Studio album by the Doors
- Released: July 3, 1968
- Recorded: November 1967 – May 1968
- Studios: Sunset Sound & TTG, Hollywood
- Genre: Psychedelia
- Length: 33:05
- Label: Elektra
- Producer: Paul A. Rothchild

The Doors chronology
| Strange Days (1967) | Waiting for the Sun (1968) | The Soft Parade (1969) |

Singles from Waiting for the Sun
- "The Unknown Soldier" Released: March 1968; "Hello, I Love You" Released: June 1968;

= Waiting for the Sun =

Waiting for the Sun is the third studio album by the American rock band the Doors, released by Elektra Records on July 3, 1968. The album's 11 tracks were recorded between late 1967 and May 1968 mostly at TTG Studios in Los Angeles. It became the band's only number one album, topping the Billboard 200 for four weeks, while also including their second US number one single, "Hello, I Love You". It also became the band's first hit album in the UK, where it reached number 16. The first single released off the record was "The Unknown Soldier", which peaked at number 39 on the Billboard Hot 100.

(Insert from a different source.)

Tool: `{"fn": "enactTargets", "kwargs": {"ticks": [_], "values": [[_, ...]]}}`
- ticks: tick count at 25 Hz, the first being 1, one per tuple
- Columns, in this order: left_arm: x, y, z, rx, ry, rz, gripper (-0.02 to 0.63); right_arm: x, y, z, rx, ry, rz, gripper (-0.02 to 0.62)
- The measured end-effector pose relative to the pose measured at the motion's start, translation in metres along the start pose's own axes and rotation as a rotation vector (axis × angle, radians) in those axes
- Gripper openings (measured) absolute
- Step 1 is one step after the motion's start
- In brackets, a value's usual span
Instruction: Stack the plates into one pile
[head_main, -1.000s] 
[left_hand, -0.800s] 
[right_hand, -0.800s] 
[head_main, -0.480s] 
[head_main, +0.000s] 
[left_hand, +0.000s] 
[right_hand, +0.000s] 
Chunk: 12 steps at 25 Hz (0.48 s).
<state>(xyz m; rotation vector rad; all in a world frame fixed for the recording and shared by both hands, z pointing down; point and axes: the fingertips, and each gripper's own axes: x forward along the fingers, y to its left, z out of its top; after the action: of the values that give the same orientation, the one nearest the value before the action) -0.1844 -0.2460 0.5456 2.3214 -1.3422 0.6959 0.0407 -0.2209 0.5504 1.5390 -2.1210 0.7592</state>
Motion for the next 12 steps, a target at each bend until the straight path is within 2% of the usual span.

Having released two records that drew from a large pool of previously composed songs, the Doors began to improvise for their third album in late 1967. Due to the shortage of original material, the group suffered what drummer John Densmore described as the "third album syndrome", struggling to compose sufficient good material to fill the album. The recording sessions also proved difficult for the group due to lead singer Jim Morrison's worsening alcoholism.

The album provoked mixed reactions upon release, with many deriding its diversity and songwriting quality as detriments and inconsistent. However, it has attracted more sympathetic appraisal for its mellower sound and experimentation with other genres. To coincide with the 50th anniversary of the album's release in 2018, a 1-LP/2-CD deluxe version of the album was released by Rhino Records. This was overseen by long-time Doors sound engineer Bruce Botnick.

==Background and recording==
The Doors started recording Waiting for the Sun in late 1967 at Sunset Sound Studios, (Note: According to music journalist Gillian G. Gaar, the album's recording started in January 1968, but engineer Bruce Botnick confirmed the date as being in late 1967.) with early versions of "The Unknown Soldier" and "Spanish Caravan". The group soon moved to TTG Studios in Hollywood, California, where the majority of the album's recording took place. The band had used up most of frontman Jim Morrison's original songbook, a collection of lyrics and ideas, for their first two records. Consequently, following months of touring, interviews and television appearances, they had little new material. The band attempted to record a lengthy suite titled "Celebration of the Lizard", which was planned to occupy the second side of the album, but the concept was shelved. However, a recording of the "Not to Touch the Earth" segment was included and the full lyrics to "Celebration of the Lizard" were printed inside the album's gatefold sleeve.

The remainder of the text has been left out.